Vom Kriegsrelikt zum Kleinod

Bunker-Architektur

Manche sind nicht zu übersehen. Verlassen stehen sie wie ein Monolith in der Landschaft, andere wiederum verschmelzen mit ihrem Umfeld, sodass sie kaum zu sehen sind: Kriegsbunker, Relikte aus dem Zweiten Weltkrieg an der holländischen Wasserlinie. Das 50 000 Hektar große Gebiet wird auf einer Länge von 85 Kilometern von mehr als 700 Bunkern gesäumt. Land konnte entlang dieser Linie geflutet werden, um die Städte Muiden, Utrecht, Vreeswijk und Gornichem zu schützen. Nun werden sie neu genutzt.

Von JENNIFER LYNN KARSTEN

Mini-Haus von B-ILD
in Kriegsbunker

Bei Fort Vuren in den Niederlanden hat das belgische Architekturstudio B-ILD 2014 einen alten Kriegsbunker in ein Mini-Haus für vier Personen verwandelt. Von außen erinnert der Bunker, der von einem kleinen grasbewachsenen Hügel verdeckt wird, an eine Hobbithöhle. Der Eindruck verstärkt sich dadurch, dass das niedrige Gebäude zur Hälfte in der Erde steckt. Die Innenfläche misst insgesamt nur neun Quadratmeter, die Raumhöhe knapp zwei Meter. Um den Raum optimal zu nutzen, wurden alle Möbelstücke selbst entworfen und handgefertigt. Dabei orientierten sich die Architekten an Le Corbusiers kleinem Ferienhaus "Le Cabanon" (fr. die Hütte). Dieses bestand aus einer quadratischen Raumzelle von 3,66 Metern. Die zum Wohnen erforderliche Einrichtung entsprach den funktionalen Anforderungen einer Schiffskabine oder eines Wohnwagens. So auch hier. Jedes Möbelstück ist flexibel, kann gefaltet oder verschoben werden und hat eine Doppelfunktion. Stühle können als Nachttische, Kaffeetische oder Leitern benutzt werden.

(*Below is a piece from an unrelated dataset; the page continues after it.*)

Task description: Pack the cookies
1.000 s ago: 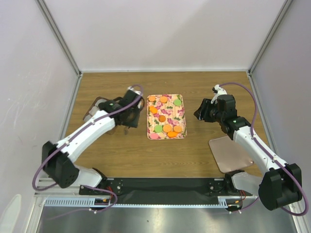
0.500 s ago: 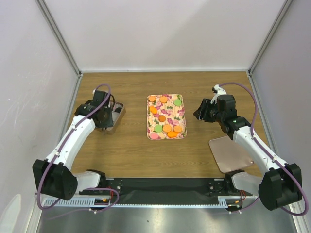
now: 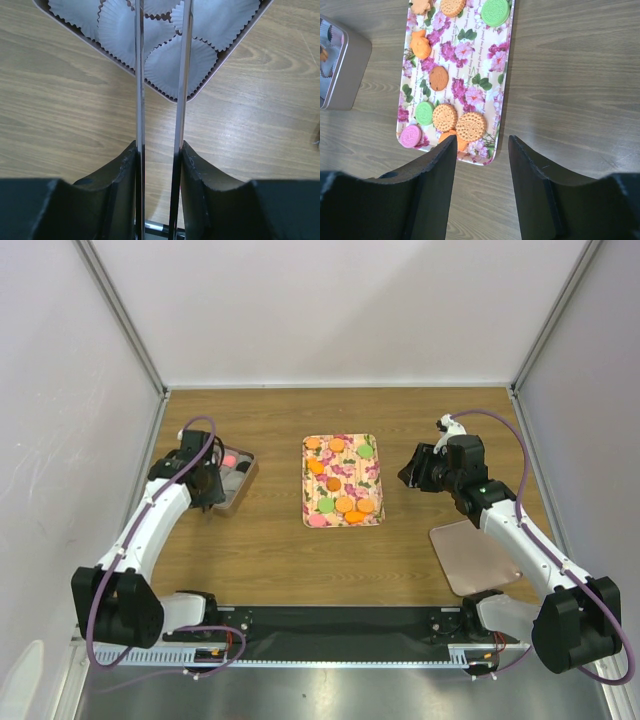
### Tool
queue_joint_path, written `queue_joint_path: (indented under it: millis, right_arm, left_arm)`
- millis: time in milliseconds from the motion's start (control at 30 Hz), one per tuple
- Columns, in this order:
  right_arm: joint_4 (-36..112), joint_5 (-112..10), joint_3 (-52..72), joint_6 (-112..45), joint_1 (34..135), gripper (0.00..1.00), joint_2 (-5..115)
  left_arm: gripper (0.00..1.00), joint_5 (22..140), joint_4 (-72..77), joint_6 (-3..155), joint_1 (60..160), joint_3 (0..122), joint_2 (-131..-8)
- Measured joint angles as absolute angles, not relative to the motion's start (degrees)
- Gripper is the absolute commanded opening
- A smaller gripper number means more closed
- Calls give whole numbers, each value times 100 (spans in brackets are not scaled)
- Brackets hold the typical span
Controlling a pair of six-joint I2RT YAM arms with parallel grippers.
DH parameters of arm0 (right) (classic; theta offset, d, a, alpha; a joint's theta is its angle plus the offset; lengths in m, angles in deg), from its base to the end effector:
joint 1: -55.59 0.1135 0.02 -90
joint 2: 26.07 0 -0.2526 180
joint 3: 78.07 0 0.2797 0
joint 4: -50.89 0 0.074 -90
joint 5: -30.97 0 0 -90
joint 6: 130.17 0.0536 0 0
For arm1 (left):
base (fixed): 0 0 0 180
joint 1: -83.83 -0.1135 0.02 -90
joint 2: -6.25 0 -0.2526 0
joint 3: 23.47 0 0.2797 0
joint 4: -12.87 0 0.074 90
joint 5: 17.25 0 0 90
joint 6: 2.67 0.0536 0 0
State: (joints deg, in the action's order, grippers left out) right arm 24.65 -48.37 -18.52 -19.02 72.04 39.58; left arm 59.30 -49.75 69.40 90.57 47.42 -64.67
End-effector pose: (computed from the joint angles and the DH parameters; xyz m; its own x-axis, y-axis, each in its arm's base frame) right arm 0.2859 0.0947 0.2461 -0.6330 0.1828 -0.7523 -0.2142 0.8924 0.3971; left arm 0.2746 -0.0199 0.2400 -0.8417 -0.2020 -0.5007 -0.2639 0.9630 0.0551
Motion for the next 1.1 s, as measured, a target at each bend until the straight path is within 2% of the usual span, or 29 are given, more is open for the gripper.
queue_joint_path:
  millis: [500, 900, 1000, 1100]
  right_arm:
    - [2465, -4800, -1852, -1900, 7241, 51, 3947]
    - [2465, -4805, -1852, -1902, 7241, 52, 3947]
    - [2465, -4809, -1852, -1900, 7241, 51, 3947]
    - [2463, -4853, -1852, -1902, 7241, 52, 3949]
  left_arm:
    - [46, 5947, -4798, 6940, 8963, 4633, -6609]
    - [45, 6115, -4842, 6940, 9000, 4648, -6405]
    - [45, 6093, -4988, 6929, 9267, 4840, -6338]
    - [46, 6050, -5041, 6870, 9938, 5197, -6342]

Abschüssig und dunkel ist der Eingangsbereich. Durch eine Glastür betritt man den fensterlosen Innenraum. In einem kleinen Durchgang wurde in einer vorhandenen Nische die Küche untergebracht, angrenzend befindet sich der Wohn- und Schlafraum. Zwei Etagenbetten fassen den Raum ein. Hier treffen rohe Betonwände auf warme Holzmöbel. Die Terrasse im Außenbereich hat exakt die gleiche Fläche wie der Innenraum. Die Architekten wollten dadurch sichtbar machen, wie viel Platz durch die massiven Betonwände verloren geht.

RAAAF-Atelier-de-Lyon ©Allard Bovenberg
RAAAF
Bauherr: Stadt Culemborg / DLG (Niederländisches Ministerium für Land- und Wasserwirtschaft) Architekt: RAAAF / Atelier de Lyon
Ort: Diefdijk 5 - Highway A2
Bauende: 2010
Auszeichnung: Dutch Design Award 2011, Architectural Review Award 2013

Studios RAAAF –
Bunker in zwei Teile sägen
Radikaler gingen die Studios RAAAF und das Atelier de Lyon mit einem Bunker in der Nähe von Utrecht um, der sich ebenfalls an der Wasserlinie befindet. Das bereits 2010 fertig gestellte Projekt ist an der stark befahrenen Autobahn A2 gelegen und also gut sichtbar. Die Architekten wollten den Menschen eine neue Sichtweise auf ihre Umgebung offenbaren und schlitzten den anscheinend unverwüstlichen Bunker auf. Mit Hilfe einer Diamantenseilsäge wurde der Bunker in 40 Tagen in zwei Teile gesägt. Anschließend wurde ein breites Mittelstück von einem Kran entnommen, sodass dabei eine schmale Lücke entstand. Damit wird das Innere sichtbar gemacht.

Tagslicht erhellt jetzt den fensterlosen Raum und eröffnet neue Blicke in den ehemals verschlossenen Monolith. Der Bunker ist nun Teil einer öffentlichen Wegstrecke und nach außen erschließbar. Betonstufen führen von der Straße durch die Spalte des Bunkers hindurch, und von einem Deich kommend endet der Weg in einem Steg über einem künstlich gefluteten See.